One concept for accelerating the development of drugs for neglected diseases (i.e., those whose treatment is not reimbursed by insurance companies) is application of the “open source” innovation model in which distributed groups of researchers, mostly at academic laboratories, share tasks and pool information to advance drug discovery and development. I have written about the utility of this approach, but not favorably. In my post, “Open source Sesame” (3/11/11), I commented on a draft study, “Open Source for Neglected Diseases: Magic Bullet or Mirage?” put out by the Center for Global Health R and D Policy Assessment (the final report is at CGHRDPA report) and noted two fundamental limitations of the open source approach as applied to drug development. It is really only applicable to the discovery of drug candidates, and therefore unlikely to have much of an effect on the overall costs, and the early stages need to informed and guided by continuous input from those responsible for the later stages, that is, a positive feed back loop as is the case in companies who are continuously pruning their R and D efforts to get to a product.
As it turns out I had missed a third, possibly fatal, flaw in the utilization of academic labs for distributed, or possibly any, drug discovery, that is, the high rate of results irreproducibility. This topic took on a personal angle when I caught up recently with a friend of mine who is CEO of a company based on academic research and who is now the process of selling the company’s assets because duplicating (proving) the original research turned out to be beyond of scope of his start-up’s investors. Upon further research, I found that, in September, Asher Mullard wrote a Nature Drug Discovery Reviews article on this topic and his analysis is an eye-opener (Nature Reviews). His starting point is a report by the major pharma company, Bayer, which found that in-house experimental data do not match published results in 65% of target validation projects, leading to project discontinuation, and that the confirmation of results by another academic group did not improve data reliability. He also cites two academic studies of gene expression and proteomics data that found almost the vast majority of results were not reproducible. As for the causes, Mr. Mullard references a 2005 essay in which the author, John Ioannidis, noted the causes include “investigator prejudice, incorrect statistical methods, competition in hot fields and publishing bias, whereby journals are more likely to publish positive and novel findings than negative or incremental results” (PLOS Medicine article), but also that academic labs do not work to achieve the same standards as industrial labs, particularly in incrementally verifying materials and results. As for the professional investor view of the problem (after all the VCs are the ones we expect to take risks and go where pharma companies fear to thread [but not neglected diseases, yet]), Mr. Mullard, as well as my friend, refer to a post from March of this year by Bruce Booth of Atlas Ventures (Booth Blog). One of his points is: “The unspoken rule is that at least 50% of the studies published even in top tier academic journals – Science, Nature, Cell, PNAS, etc. – can’t be repeated with the same conclusions by an industrial lab.” Troubling to say the least.

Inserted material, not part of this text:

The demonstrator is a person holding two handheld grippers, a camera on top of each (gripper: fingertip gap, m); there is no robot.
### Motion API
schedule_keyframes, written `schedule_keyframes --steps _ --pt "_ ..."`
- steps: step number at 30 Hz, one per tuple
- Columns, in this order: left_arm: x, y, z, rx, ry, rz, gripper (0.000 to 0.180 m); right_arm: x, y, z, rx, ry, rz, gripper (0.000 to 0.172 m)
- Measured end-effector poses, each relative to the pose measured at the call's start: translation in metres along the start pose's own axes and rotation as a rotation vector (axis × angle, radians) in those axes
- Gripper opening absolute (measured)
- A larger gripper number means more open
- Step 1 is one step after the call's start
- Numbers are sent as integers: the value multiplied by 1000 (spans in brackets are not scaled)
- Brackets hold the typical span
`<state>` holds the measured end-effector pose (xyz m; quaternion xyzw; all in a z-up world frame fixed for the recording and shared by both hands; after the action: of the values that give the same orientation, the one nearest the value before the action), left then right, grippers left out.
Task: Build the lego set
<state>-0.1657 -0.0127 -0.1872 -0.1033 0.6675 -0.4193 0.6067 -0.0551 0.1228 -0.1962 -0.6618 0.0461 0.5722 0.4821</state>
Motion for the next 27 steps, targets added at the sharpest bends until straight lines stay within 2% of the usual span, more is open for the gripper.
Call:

Beyond being troubling, why this is important, after all drug development is highly risky and even the biggest and the best companies fail at it (see Fierce Biotech article on Phase III failures, Fierce Biotech article)? Funding for neglected disease drug discovery and development, while growing over the past ten years, is still inadequate and needs to be used efficiently. Since the leaders in the field, the product development programs like Medicines for Malaria Ventures (MMV) and the Drugs for Neglected Disease Initiative (DNDi), rely heavily on academic advisors and research, they need to adopt industrial standards and methods for data verification. I’m sure this is not on their “to-do” lists but should be.